Archive for May 28, 2008

First Aid: Care for Burns

Before you care for a burn you must first identify the type of burn you are treating. Burns are classified according to the amount of tissue they affect and how deep they are.

First Degree Burns are the least severe. They are red and very sensitive to touch, and skin will appear blanched when light pressure is applied. First-degree burns involve minimal tissue damage and they involve the epidermis (skin surface). These burns affect the outer-layer of skin causing pain, redness and swelling. Sunburn is a good example of a first-degree burn.

First Aid for First Degree burns:
1. If the skin is not broken, run cool water over the burned area or soak it in a cool water (NOT ICE WATER) bath. Keep the area in the bath for five minutes. If the burn occurred in a cold environment, DO NOT apply water. A clean, cold, wet towel will also help reduce pain.
2. Burns can be extremely painful, reassure the victim and keep them calm.
3. After flushing or soaking the burn for several minutes, cover the burn with a sterile non-adhesive bandage or clean cloth.
4. Protect the burn from friction and pressure.
5. Over-the-counter pain medications may be used to help relieve pain; they may also help reduce inflammation and swelling.
6. Minor burns will usually heal without further treatment.

Second Degree Burns are deeper than first degree burns. They affect both the outer-layer (epidermis) and the under lying layer of skin (dermis). Second degree burns are distinguished by the blistery, red blotchy marks they leave on the skin. Blisters form in these burns because the burn penetrates deeper into the layers of skin, releasing body fluids that erupt and cause blisters on the surface. Sometimes the burned area will swell or ooze, and it is painful.
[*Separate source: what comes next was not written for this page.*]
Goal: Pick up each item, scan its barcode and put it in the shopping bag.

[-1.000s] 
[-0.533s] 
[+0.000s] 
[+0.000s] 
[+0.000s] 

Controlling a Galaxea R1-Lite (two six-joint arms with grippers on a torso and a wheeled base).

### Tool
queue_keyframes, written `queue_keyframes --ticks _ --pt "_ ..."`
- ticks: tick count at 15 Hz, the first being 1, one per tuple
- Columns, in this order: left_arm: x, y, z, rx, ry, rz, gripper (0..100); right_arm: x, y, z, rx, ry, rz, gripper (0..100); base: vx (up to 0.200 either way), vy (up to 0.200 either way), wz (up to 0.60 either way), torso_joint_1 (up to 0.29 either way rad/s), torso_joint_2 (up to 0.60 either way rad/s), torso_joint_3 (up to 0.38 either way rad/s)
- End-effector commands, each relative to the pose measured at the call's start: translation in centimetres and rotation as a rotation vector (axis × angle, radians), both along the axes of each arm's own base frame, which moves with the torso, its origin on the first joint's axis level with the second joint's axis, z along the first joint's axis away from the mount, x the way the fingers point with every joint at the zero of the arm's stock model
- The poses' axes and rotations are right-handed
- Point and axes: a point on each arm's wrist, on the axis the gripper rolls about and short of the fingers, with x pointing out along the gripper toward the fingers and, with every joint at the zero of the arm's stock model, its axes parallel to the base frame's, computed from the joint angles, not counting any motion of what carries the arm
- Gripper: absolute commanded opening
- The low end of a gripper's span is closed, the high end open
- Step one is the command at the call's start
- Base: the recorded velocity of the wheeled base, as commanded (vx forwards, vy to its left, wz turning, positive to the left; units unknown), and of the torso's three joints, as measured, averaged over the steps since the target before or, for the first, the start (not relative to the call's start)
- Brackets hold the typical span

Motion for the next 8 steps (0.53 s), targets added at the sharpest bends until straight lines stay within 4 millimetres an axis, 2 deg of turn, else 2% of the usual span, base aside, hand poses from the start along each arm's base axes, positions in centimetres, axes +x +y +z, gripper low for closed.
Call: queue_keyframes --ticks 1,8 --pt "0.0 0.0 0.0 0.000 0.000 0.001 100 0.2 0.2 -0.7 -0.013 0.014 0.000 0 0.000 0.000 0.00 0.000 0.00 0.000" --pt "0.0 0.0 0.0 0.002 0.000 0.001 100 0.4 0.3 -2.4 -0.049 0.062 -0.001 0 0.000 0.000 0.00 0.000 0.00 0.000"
First Aid for Second Degree Burns:
1. Submerge the burned area in cold water (as cold as possible). If the burn occurred on the chest or back, apply a burn wrap or pour cold water from a bucket or a hose directly onto the burn.
2. Keep the cold water on the burn until medical help arrives. If the burns are minor, keep them in cold water for at least five minutes.
3. If the burns are extensive, you can apply a cool, wet cloth to the affected area, but only if the dressing is wrapped in plastic. Cloth tends to adhere to burns, and it can worsen the pain if a physician has to pull it off to treat the burn.
4. If the burns are minor, you can treat them in the same way you’d treat first-degree ones. You won’t need medical help. Simply pat the area dry and place a loose sterile cloth over it.

Third Degree Burns are the deepest and most severe. Skin with a third-degree burn may appear white or black and leathery on the surface. This severe burn destroys the nerves and blood vessels in the skin. Because the nerves are damaged, there is little or no pain at first. Healing from third-degree burns is very slow due the skin tissue and structures being destroyed. Third-degree burns usually result in extensive scarring. Third Degree Burns require emergency medical treatment.
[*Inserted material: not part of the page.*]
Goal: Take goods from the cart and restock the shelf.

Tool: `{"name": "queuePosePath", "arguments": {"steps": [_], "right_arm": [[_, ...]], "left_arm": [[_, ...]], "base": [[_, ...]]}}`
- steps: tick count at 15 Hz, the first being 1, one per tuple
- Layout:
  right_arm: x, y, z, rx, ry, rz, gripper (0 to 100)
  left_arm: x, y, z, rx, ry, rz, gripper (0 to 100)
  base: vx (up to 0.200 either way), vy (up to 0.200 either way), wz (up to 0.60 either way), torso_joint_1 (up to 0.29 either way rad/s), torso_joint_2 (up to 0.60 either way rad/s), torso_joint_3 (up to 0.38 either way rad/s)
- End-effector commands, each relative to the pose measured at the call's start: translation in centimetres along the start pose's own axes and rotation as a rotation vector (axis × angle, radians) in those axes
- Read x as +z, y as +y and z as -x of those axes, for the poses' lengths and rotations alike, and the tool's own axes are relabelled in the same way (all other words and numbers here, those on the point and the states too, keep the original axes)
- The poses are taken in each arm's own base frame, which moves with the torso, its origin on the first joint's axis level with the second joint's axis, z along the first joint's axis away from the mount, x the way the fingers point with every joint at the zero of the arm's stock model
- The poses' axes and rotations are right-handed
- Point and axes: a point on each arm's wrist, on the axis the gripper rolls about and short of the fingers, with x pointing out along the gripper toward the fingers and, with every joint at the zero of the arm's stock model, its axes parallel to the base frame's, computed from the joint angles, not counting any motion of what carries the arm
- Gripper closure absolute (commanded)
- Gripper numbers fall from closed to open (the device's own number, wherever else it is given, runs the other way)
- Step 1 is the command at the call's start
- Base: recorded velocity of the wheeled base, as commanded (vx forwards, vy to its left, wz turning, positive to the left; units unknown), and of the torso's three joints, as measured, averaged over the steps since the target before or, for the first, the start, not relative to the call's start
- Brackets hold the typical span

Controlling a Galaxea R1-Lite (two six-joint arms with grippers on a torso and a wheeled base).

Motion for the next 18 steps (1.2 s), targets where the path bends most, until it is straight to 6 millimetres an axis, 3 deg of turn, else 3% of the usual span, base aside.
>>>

First Aid for Third Degree Burns:
1. Call for medical attention if access is immediately available.
2. DO NOT remove burnt clothing (unless it comes off easily), but do ensure that the victim is not in contact with burning or smoldering materials.
3. Make sure the victim is breathing. If breathing has stopped or the victim’s airway is blocked then open the airway and if necessary begin CPR.
4. If the victim is breathing, cover the burn with a cool moist sterile bandage or clean cloth. DO NOT use a blanket or towel; a sheet is best for large burns. DO NOT apply any ointments and avoid breaking blisters.
5. If fingers or toes have been burned, separate them with dry sterile, non-adhesive dressings.
6. Elevate the burned area and protect it from pressure or friction.
7. Take steps to prevent shock. Lay the victim flat elevate the feet about 12 inches, and cover the victim with a coat or blanket. DO NOT place the victim in the shock position if a head, neck, back, or leg injury is suspected or if it makes the victim uncomfortable.
8. Continue to monitor the victim’s vital signs (breathing, pulse, blood pressure).

As with all safety issues, it is best to practice preventative measures to stop injuries from occurring in the first place. To avoid burns, be sure to suit up with the proper protective gear, from fire-resistant work gloves to fire-proof apparel.

Material Guide For Chemical and Liquid Resistant Gloves

Not all work gloves are created equal. Some are designed to handle the high heat welders face, while others are crafted to be worn with a full-body hazmat suitChemical-resistant gloves are made with different kinds of rubber: natural, butyl, neoprene, nitrile and fluorocarbon (viton); or various kinds of plastic: polyvinyl chloride (PVC), polyvinyl alcohol and polyethylene. These materials can be blended or laminated for better performance. As a general rule, the thicker the glove material, the greater the chemical resistance but thick gloves may impair grip and dexterity, having a negative impact on safety.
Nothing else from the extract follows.